WORK TO BE COMPLETED: The whole listing below is to be returned without alteration.
----
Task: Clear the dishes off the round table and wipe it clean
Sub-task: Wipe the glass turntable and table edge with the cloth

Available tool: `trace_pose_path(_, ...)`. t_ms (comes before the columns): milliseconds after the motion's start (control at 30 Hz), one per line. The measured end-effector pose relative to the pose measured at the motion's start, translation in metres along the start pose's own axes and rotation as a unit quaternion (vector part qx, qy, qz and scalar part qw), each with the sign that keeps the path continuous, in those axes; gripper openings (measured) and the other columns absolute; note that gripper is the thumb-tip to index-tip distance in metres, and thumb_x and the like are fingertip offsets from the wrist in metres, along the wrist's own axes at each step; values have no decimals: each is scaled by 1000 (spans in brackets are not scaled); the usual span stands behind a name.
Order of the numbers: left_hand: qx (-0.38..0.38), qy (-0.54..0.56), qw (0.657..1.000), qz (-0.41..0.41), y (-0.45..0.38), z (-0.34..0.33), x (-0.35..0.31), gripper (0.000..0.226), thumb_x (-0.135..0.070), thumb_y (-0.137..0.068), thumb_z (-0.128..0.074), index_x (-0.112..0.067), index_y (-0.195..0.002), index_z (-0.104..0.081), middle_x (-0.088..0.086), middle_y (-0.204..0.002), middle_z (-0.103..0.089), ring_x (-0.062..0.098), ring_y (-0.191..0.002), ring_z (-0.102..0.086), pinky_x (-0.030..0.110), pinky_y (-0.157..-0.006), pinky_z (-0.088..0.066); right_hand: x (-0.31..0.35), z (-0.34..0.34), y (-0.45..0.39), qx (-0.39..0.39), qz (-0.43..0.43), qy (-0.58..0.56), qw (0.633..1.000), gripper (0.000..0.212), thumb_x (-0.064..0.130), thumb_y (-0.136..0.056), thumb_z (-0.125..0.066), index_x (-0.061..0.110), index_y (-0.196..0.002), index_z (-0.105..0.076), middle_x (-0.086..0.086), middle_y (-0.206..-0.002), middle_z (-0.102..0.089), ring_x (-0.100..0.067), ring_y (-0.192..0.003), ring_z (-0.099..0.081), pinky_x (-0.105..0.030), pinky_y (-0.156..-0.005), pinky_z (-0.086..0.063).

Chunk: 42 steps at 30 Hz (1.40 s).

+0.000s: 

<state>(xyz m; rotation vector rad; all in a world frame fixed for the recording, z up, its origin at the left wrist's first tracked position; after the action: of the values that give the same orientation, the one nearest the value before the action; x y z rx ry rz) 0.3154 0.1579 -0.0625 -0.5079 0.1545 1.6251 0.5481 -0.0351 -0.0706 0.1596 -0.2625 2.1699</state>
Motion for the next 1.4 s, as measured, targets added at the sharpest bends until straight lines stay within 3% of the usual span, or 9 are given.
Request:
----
TASK OUTPUT:
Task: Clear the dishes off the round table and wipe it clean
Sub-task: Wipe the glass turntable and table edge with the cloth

Available tool: `trace_pose_path(_, ...)`. t_ms (comes before the columns): milliseconds after the motion's start (control at 30 Hz), one per line. The measured end-effector pose relative to the pose measured at the motion's start, translation in metres along the start pose's own axes and rotation as a unit quaternion (vector part qx, qy, qz and scalar part qw), each with the sign that keeps the path continuous, in those axes; gripper openings (measured) and the other columns absolute; note that gripper is the thumb-tip to index-tip distance in metres, and thumb_x and the like are fingertip offsets from the wrist in metres, along the wrist's own axes at each step; values have no decimals: each is scaled by 1000 (spans in brackets are not scaled); the usual span stands behind a name.
Order of the numbers: left_hand: qx (-0.38..0.38), qy (-0.54..0.56), qw (0.657..1.000), qz (-0.41..0.41), y (-0.45..0.38), z (-0.34..0.33), x (-0.35..0.31), gripper (0.000..0.226), thumb_x (-0.135..0.070), thumb_y (-0.137..0.068), thumb_z (-0.128..0.074), index_x (-0.112..0.067), index_y (-0.195..0.002), index_z (-0.104..0.081), middle_x (-0.088..0.086), middle_y (-0.204..0.002), middle_z (-0.103..0.089), ring_x (-0.062..0.098), ring_y (-0.191..0.002), ring_z (-0.102..0.086), pinky_x (-0.030..0.110), pinky_y (-0.157..-0.006), pinky_z (-0.088..0.066); right_hand: x (-0.31..0.35), z (-0.34..0.34), y (-0.45..0.39), qx (-0.39..0.39), qz (-0.43..0.43), qy (-0.58..0.56), qw (0.633..1.000), gripper (0.000..0.212), thumb_x (-0.064..0.130), thumb_y (-0.136..0.056), thumb_z (-0.125..0.066), index_x (-0.061..0.110), index_y (-0.196..0.002), index_z (-0.105..0.076), middle_x (-0.086..0.086), middle_y (-0.206..-0.002), middle_z (-0.102..0.089), ring_x (-0.100..0.067), ring_y (-0.192..0.003), ring_z (-0.099..0.081), pinky_x (-0.105..0.030), pinky_y (-0.156..-0.005), pinky_z (-0.086..0.063).

Chunk: 42 steps at 30 Hz (1.40 s).

+0.000s: 

<state>(xyz m; rotation vector rad; all in a world frame fixed for the recording, z up, its origin at the left wrist's first tracked position; after the action: of the values that give the same orientation, the one nearest the value before the action; x y z rx ry rz) 0.3154 0.1579 -0.0625 -0.5079 0.1545 1.6251 0.5481 -0.0351 -0.0706 0.1596 -0.2625 2.1699</state>
Motion for the next 1.4 s, as measured, targets added at the sharpest bends until straight lines stay within 3% of the usual span, or 9 are given.
Request:

No more work remains for this exercise.